Abstract
Objective:
The development and evaluation of a labor risk model consisting of a combination of antepartum risk factors and intrapartum fetal heart rate (FHR) characteristics that can reliably identify those infants at risk for adverse neonatal outcome in labor.
Study design:
A nested case–control study of term singleton deliveries at the nine hospitals between March 2007 and December 2009. Eligibility criteria included: gestational age ⩾37.0 weeks; singleton pregnancy; documented continuous FHR monitoring for ⩾2 h before delivery; assessment of FHR tracing at least every 20 min; and, available maternal and neonatal outcomes.

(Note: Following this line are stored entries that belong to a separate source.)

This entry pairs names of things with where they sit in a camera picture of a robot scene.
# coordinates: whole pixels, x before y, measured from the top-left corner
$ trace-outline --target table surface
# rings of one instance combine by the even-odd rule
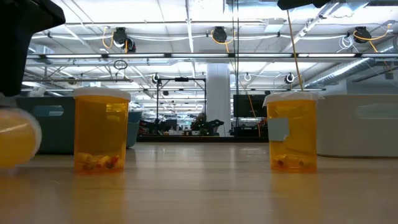
[[[0,223],[397,223],[398,160],[318,158],[269,169],[267,144],[139,143],[118,174],[75,175],[72,156],[0,173]]]

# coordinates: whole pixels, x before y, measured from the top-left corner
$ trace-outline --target wooden table
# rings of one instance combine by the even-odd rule
[[[0,177],[0,223],[397,223],[398,161],[319,157],[275,173],[266,144],[140,143],[120,174],[36,156]]]

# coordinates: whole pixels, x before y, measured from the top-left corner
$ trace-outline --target white pillar
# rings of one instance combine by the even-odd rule
[[[220,136],[229,136],[231,129],[231,87],[227,63],[207,64],[207,121],[218,119],[224,122],[217,132]]]

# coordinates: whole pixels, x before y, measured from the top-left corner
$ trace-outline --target ceiling
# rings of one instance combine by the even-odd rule
[[[230,43],[228,50],[237,52],[292,52],[292,48],[285,49],[291,43],[287,37],[270,37],[259,39],[268,35],[276,35],[279,31],[281,35],[290,35],[287,14],[281,11],[274,3],[248,4],[248,1],[239,1],[239,12],[231,5],[224,5],[222,0],[190,0],[188,3],[188,15],[186,1],[184,0],[53,0],[64,11],[67,23],[65,26],[55,27],[50,30],[37,33],[32,39],[32,46],[43,45],[53,50],[54,54],[105,54],[105,50],[111,53],[124,53],[120,48],[113,45],[107,49],[103,45],[103,32],[107,28],[105,36],[110,36],[116,27],[126,27],[128,35],[139,36],[133,38],[137,53],[167,53],[167,52],[195,52],[195,53],[225,53],[224,44],[215,43],[211,36],[206,36],[214,26],[225,26],[225,31],[229,37],[233,36],[233,24],[235,30],[238,27],[237,18],[239,16],[239,41],[234,45]],[[296,34],[304,27],[311,24],[311,20],[320,13],[322,9],[312,6],[301,7],[290,11],[292,19],[292,30]],[[191,18],[191,24],[186,22],[187,17]],[[309,29],[306,34],[296,43],[296,51],[300,53],[323,52],[323,53],[345,53],[356,52],[355,48],[347,47],[342,49],[339,42],[347,32],[354,31],[357,26],[366,26],[373,37],[382,36],[386,33],[387,24],[391,23],[390,32],[373,43],[377,46],[394,35],[398,29],[395,18],[398,17],[398,7],[360,7],[358,10],[350,11],[347,7],[341,7],[332,14],[327,14],[324,19]],[[284,22],[279,24],[279,28],[274,28],[273,20],[281,18]],[[264,32],[267,28],[272,28],[274,32]],[[189,32],[192,33],[192,47],[190,47]],[[104,39],[107,45],[111,44],[111,39]],[[360,52],[371,48],[369,42],[366,44],[353,44]],[[152,76],[158,73],[161,77],[206,77],[206,61],[181,61],[173,65],[136,65],[128,67],[124,75],[133,82],[101,82],[101,86],[110,88],[153,88]],[[266,62],[240,62],[239,80],[242,85],[248,88],[277,88],[284,84],[284,74],[296,74],[294,62],[274,62],[265,67]],[[47,76],[59,79],[66,77],[77,78],[109,78],[117,72],[112,63],[106,67],[47,67]],[[298,67],[305,80],[309,80],[316,74],[336,65],[334,62],[300,62]],[[234,86],[235,78],[233,75],[232,63],[229,65],[232,78],[231,86]],[[44,67],[27,67],[25,79],[37,79],[45,76]],[[247,81],[244,75],[251,75]],[[46,83],[47,88],[66,88],[72,89],[81,86],[70,85],[68,83]],[[180,86],[170,82],[170,86]],[[193,82],[184,83],[185,88],[195,88]],[[145,106],[146,100],[150,100],[150,94],[132,91],[135,99]],[[203,98],[202,91],[189,91],[185,93],[170,93],[168,98]],[[193,107],[200,101],[192,103]]]

Adverse neonatal outcome was defined as nonanomalous infants admitted to the newborn intensive care unit with either a 5 minute Apgar score <7 or an umbilical artery pH<7.1. Initial risk score was determined using data available at 1 h after admission. Patients with an initial risk score between 7 and 15 were considered high risk. Intrapartum risk scores were then created for these patients using FHR tracing data and labor characteristics.
Result:
A total of 51 244 patients were identified meeting study criteria. Of the antepartum variables evaluated (n=31), 10 were associated with an adverse outcome. The high-risk group made up 28% of the population and accounted for 59.8% of the adverse outcomes. Intrapartum characteristics were then evaluated in this high-risk group. Intrapartum evaluation identified the highest risk group with a C/S rate of 40% and adverse outcome rate of 11.3%.
Conclusion:
Incorporation of maternal and antepartum risk factors with FHR analysis can improve the ability to identify the fetus at risk in labor.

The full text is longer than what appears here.